Summer Internship

Report On Design & Implementation of Classification & Clustering Algorithm for Mobile Phones

At

IDRBT, Hyderabad

6th May 2014 to 5th July 2014

Submitted By:

Ratnesh Chandak

B. Tech- CSE (2nd Year)

Roll Number: CS12B1030

Indian Institute of Technology, Hyderabad

Guided By:

Dr. V.N. Sastry

Designation: Professor

IDRBT, Hyderabad

Date of Submission: 4th July 2014

1

Abstract

This project is broadly divided in two parts, in the first part we would be finding intersection of common objects from different sets taking an example of finding common colored balls from different sets of containers.

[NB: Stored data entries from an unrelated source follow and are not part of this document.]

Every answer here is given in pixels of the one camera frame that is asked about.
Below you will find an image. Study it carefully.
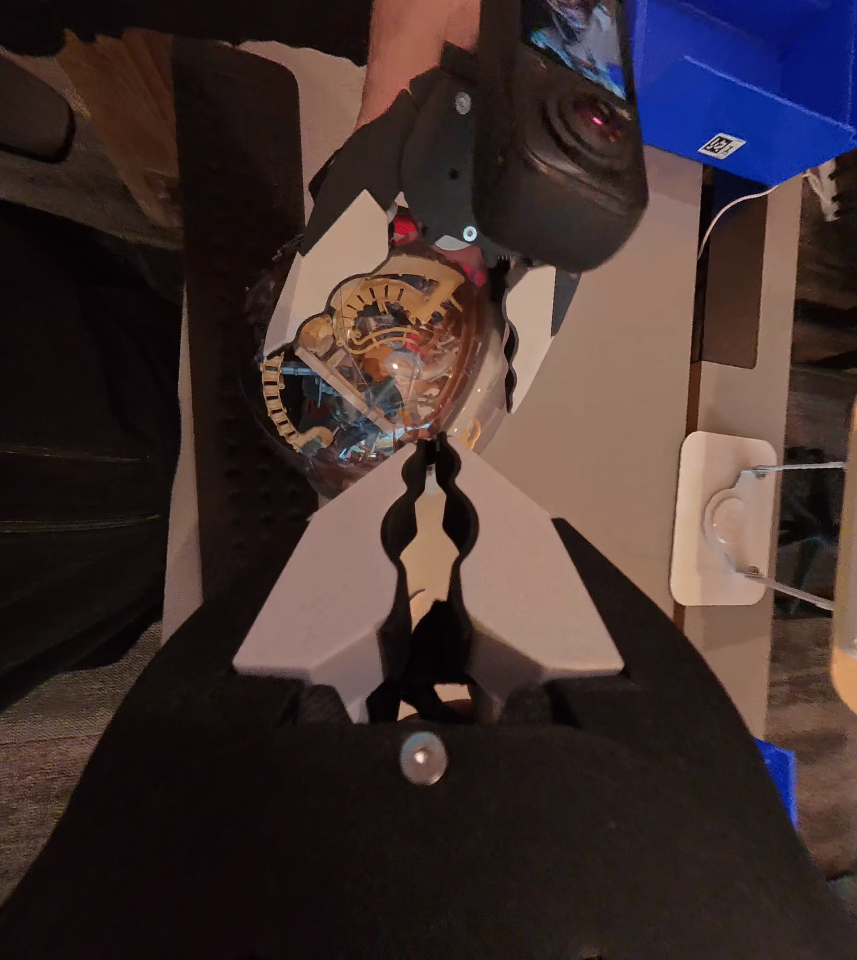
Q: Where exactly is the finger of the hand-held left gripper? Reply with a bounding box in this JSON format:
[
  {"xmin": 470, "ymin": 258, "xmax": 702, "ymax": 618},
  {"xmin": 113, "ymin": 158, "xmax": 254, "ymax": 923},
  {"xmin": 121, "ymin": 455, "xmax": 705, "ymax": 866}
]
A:
[
  {"xmin": 256, "ymin": 195, "xmax": 400, "ymax": 369},
  {"xmin": 504, "ymin": 267, "xmax": 565, "ymax": 418}
]

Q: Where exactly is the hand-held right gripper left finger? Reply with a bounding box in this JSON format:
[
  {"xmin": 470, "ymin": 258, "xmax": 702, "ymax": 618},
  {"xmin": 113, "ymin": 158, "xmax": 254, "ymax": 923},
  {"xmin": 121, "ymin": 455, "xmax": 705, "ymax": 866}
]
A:
[{"xmin": 231, "ymin": 440, "xmax": 427, "ymax": 706}]

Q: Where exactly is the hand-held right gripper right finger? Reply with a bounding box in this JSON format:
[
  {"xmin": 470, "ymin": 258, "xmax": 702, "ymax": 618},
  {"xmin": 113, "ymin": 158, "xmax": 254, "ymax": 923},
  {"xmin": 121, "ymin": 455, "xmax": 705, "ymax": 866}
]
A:
[{"xmin": 436, "ymin": 435, "xmax": 625, "ymax": 706}]

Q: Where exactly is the clear maze ball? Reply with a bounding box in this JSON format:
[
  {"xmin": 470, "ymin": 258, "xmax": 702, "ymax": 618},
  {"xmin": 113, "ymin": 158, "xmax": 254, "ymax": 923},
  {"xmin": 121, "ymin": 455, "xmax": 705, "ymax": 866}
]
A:
[{"xmin": 256, "ymin": 248, "xmax": 514, "ymax": 496}]

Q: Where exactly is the person's left hand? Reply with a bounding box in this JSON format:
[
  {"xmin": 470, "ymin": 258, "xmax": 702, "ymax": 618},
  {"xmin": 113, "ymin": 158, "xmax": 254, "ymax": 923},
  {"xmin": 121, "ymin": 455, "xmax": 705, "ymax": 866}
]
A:
[{"xmin": 357, "ymin": 0, "xmax": 485, "ymax": 133}]

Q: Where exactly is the black perforated pad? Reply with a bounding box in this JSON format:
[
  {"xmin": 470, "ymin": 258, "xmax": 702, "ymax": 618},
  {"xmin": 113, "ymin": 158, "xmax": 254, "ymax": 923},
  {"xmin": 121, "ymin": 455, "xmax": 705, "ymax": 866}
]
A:
[{"xmin": 171, "ymin": 38, "xmax": 322, "ymax": 601}]

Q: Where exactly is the blue labelled storage bin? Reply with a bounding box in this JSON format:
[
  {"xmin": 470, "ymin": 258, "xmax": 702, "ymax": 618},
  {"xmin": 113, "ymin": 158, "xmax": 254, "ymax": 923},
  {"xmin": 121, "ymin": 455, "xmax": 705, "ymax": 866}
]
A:
[{"xmin": 624, "ymin": 0, "xmax": 857, "ymax": 189}]

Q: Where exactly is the person's black clothing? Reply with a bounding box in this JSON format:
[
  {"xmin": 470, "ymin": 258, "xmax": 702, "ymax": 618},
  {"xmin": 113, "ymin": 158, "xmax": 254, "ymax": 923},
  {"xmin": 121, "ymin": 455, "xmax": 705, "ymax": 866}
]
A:
[{"xmin": 0, "ymin": 143, "xmax": 187, "ymax": 744}]

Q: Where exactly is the black chair armrest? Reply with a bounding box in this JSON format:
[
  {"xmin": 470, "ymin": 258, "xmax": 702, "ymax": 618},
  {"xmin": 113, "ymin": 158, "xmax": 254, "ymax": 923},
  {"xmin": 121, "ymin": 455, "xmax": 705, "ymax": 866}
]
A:
[{"xmin": 0, "ymin": 45, "xmax": 76, "ymax": 163}]

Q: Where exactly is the white cable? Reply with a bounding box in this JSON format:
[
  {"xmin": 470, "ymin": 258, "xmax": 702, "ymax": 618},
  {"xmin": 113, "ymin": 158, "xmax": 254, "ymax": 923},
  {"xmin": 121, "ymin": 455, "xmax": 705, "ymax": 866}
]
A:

In second part we would describe K-Means Clustering Algorithm to find similar numerical sets and we will experimentally find optimal value of “K” in clustering algorithm by using Elbow Method. Both the these are explained with an example of mobiles phones and done implementation in java.

2

Certificate

Certified that this is a bonafide record of summer internship project work entitled

Design & Implementation of Classification & Clustering Algorithm for Mobile Phones

Done By

Ratnesh Chandak

B. Tech - CSE (2nd Year)

Indian Institute of Technology, Hyderabad

at IDRBT, Hyderabad during 6th May to 5th July 2014

Prof. V N Sastry

(Project Guide)

IDRBT, Hyderabad

3

Acknowledgement

We have completed this project as summer internship in IDRBT (Institute for Development and Research in Banking Technology), Hyderabad under the guidance of Dr. V.N. Sastry. We would like to thank all our friends and our mentor for great support in completing this project.

Ratnesh Chandak Date:

(Project Trainee)

4

Contents

Chapter 1 Introduction

1.1 Project Objectives

1.2 Classification

1.3 Clustering

Chapter 2 Container-Ball Algorithm

2.1 Algorithm

2.2 Application

2.3 Remarks

Chapter 3 Cluster Analysis of Mobile Phones

3.1 Assigning weights to Mobile Phones

3.2 K-Means Clustering Algorithm

3.3 Finding Optimal K for Clustering Algorithm

3.4 Observations

Chapter 4 Conclusion and Future Work

Appendix A: Program of Weight calculation & K-Means Clustering Algorithm

References

5

Chapter 1: Introduction

1.1 Project Objectives

1. To find intersection of same colored balls of same sizes from a set of containers. 2. To do Cluster Analysis of Mobile phones available in market.

1.2 Classification

Classification refers to the task of predicting a class label for given unlabeled objects in the dataset.

Example:

1. A Bank loan officer needs analysis of past data to learn which loan applicants are safe and who are risky and accordingly the officer provides loan.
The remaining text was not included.